Sama dengan acara Mahesa Lawung yang juga simbol pembuangan yang haram. Sejarahnya yaitu dari kerajaan Demak yang dari cerita babad kenapa saat itu diazab Allah dengan bencana dan wabah yang sering terjadi karena manusia masih belum atau masih melanggar larangan Allah: masih mabuk, berjudi, berperilaku seenaknya. Maka di situ ciu, Warak, badek, walagang, dan darah disingkirkan karena harus dibuang, atau dihindari. Kenapa kepala kerbau dipendem dalam ritual karena itu simbol kebodohan.
(Media utama yang dipersembahkan dalam prosesi upacara Mahesa Lawung adalah kepala kerbau.
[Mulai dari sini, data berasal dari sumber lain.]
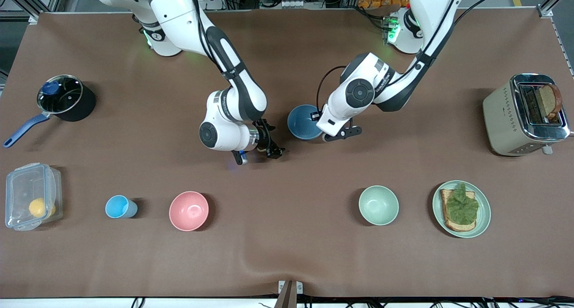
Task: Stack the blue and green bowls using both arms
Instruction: 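Lower the blue bowl into the green bowl with the left gripper and open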
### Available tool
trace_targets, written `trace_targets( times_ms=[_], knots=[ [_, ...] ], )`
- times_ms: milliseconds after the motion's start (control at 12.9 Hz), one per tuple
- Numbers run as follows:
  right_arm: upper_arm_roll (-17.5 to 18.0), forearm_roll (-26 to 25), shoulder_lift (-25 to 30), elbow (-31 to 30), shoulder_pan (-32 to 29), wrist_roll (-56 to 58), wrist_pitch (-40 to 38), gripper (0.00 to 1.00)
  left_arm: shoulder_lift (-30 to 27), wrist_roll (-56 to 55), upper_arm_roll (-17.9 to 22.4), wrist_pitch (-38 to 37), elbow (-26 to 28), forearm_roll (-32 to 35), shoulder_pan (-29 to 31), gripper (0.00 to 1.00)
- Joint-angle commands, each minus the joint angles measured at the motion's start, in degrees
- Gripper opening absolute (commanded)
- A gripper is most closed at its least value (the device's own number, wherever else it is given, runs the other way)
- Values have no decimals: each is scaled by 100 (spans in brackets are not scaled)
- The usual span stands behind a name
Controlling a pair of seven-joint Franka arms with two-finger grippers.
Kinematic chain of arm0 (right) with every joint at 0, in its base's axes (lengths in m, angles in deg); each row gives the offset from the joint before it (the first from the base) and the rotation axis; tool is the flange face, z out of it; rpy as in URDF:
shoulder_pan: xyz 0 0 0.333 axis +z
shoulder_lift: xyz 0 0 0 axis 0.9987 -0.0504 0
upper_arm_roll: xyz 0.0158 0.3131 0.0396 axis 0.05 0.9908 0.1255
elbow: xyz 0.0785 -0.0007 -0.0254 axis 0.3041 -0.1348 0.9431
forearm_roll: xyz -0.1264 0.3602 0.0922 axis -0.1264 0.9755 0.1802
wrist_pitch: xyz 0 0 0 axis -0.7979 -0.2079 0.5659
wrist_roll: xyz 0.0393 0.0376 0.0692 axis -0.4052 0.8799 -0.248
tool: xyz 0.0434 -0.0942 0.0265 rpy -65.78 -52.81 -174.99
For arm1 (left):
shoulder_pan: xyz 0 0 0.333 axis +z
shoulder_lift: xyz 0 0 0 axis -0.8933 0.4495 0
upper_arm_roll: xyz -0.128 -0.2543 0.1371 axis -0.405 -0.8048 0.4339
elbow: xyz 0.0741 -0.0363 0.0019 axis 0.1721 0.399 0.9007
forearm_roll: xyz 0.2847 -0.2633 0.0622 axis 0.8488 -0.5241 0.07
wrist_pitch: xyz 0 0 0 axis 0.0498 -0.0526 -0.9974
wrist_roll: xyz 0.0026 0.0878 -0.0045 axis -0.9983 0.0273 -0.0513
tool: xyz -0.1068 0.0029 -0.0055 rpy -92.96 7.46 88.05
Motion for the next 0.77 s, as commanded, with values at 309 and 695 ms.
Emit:
trace_targets(
  times_ms=[309,695],
  knots=[
    [10,21,168,-157,25,29,32,100,9,-73,-15,111,100,-115,-35,0],
    [10,21,168,-157,42,21,23,100,0,-126,-6,111,170,-142,35,19]
  ],
)
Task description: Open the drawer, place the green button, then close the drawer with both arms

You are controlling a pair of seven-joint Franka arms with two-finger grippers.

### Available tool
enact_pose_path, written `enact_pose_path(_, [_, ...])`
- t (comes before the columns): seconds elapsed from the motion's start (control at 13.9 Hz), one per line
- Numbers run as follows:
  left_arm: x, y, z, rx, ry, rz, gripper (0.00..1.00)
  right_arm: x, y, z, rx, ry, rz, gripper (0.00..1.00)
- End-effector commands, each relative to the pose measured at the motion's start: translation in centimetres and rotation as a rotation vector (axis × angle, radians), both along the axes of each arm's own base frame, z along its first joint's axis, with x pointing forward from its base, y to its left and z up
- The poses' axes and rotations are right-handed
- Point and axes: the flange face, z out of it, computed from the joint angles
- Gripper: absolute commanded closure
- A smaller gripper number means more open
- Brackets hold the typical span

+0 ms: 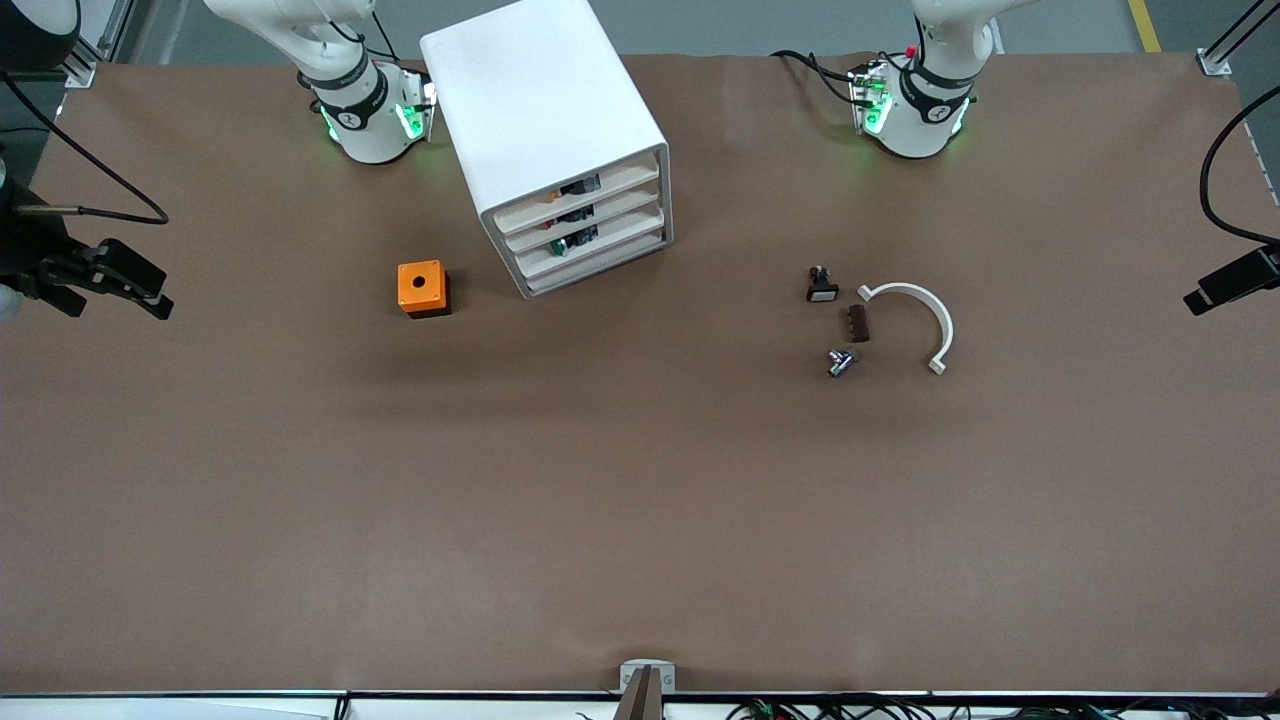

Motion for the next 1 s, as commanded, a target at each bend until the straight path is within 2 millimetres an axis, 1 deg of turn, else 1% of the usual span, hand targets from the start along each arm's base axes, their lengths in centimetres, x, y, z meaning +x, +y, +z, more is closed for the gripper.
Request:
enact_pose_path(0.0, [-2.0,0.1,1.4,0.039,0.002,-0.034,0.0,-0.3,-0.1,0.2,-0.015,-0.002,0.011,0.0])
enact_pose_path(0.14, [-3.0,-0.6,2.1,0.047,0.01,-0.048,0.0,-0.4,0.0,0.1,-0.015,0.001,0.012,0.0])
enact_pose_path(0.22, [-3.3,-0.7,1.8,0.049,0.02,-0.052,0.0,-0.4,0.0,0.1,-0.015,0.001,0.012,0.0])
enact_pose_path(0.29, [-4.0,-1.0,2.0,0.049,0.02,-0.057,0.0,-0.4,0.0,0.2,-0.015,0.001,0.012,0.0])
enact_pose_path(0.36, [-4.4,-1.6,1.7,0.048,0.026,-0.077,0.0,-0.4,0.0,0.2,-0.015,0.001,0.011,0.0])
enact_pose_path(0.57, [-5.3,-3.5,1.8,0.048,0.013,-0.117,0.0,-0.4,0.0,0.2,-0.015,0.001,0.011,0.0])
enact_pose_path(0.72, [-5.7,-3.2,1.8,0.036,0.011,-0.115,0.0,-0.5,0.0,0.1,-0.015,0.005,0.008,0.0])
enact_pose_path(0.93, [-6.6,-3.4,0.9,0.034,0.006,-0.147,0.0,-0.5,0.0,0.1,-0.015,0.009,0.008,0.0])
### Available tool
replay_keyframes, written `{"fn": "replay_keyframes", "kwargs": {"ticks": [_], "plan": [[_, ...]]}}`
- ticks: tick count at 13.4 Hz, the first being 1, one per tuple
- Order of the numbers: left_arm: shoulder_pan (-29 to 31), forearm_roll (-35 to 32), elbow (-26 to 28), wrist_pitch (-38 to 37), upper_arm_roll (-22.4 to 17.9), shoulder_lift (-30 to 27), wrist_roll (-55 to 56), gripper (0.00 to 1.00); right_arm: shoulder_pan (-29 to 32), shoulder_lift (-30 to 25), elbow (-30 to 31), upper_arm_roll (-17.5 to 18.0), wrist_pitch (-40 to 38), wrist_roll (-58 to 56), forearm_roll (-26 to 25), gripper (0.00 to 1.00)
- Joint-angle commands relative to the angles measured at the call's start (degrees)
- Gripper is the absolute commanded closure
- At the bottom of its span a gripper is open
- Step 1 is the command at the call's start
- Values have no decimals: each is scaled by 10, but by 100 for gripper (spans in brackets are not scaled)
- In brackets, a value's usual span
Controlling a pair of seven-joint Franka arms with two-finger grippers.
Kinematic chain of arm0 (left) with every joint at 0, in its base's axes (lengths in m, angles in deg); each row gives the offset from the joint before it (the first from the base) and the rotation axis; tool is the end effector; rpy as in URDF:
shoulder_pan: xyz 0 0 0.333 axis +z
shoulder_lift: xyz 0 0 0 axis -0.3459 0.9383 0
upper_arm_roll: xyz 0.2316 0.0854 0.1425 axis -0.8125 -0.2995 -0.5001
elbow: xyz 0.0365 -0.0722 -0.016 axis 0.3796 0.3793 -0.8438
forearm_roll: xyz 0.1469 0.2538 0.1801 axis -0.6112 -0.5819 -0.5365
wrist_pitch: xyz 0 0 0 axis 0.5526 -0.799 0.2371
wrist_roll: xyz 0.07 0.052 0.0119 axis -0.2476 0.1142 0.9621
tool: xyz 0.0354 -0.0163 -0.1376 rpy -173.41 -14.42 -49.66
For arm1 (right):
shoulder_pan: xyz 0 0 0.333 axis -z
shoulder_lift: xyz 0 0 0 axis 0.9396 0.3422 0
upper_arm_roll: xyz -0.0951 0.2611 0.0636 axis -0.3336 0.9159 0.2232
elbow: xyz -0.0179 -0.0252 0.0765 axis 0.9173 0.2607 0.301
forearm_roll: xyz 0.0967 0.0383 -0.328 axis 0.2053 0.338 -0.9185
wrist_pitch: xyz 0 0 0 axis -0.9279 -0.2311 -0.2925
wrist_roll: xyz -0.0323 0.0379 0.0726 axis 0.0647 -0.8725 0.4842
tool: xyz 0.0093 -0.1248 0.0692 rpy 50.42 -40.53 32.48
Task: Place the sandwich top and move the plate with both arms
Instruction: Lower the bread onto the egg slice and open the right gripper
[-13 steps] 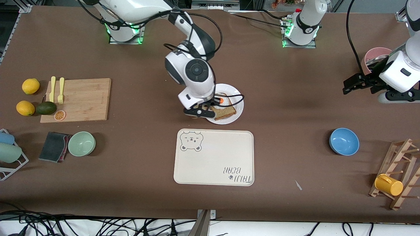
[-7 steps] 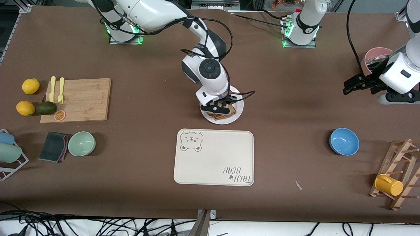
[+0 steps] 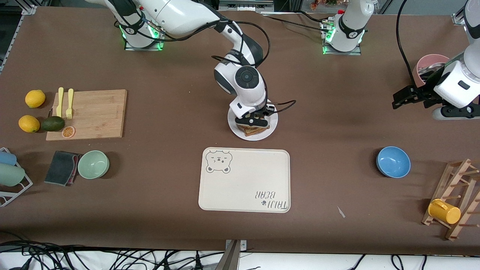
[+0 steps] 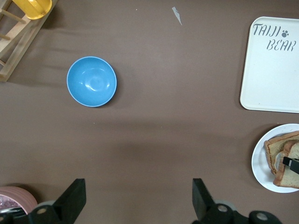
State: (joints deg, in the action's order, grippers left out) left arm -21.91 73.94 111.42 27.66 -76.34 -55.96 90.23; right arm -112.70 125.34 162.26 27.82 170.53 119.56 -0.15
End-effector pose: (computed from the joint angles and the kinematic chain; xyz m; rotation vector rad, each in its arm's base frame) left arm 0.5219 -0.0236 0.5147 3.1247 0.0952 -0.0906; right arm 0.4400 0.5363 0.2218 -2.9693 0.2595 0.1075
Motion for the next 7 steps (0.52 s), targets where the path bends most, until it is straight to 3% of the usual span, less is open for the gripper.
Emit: {"fn": "replay_keyframes", "kwargs": {"ticks": [1,7], "plan": [[0,-19,-11,-8,1,3,3,0,17,-13,-16,-3,-13,-9,5,0],[-1,-21,-8,12,1,14,2,0,106,-93,-15,-3,-131,-131,6,0]]}}
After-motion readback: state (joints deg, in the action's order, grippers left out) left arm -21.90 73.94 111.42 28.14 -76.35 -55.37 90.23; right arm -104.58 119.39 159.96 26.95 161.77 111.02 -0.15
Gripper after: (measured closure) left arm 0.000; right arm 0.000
Adapun Filosofi penguburan kepala kerbau yaitu sebagai persembahan kepada Betari Durga, selain itu juga sebagai simbol penguburan kebodohan.)

Itu saya bongkar sehingga jadi juru golekan wong. Ngomong satu dua kata dikejar maka saya kembangkan saja sekalian sampai ke soal lansekap, bangunan, dan pakaian. Semua saya bongkar pemaknaannya sampai tata caranya.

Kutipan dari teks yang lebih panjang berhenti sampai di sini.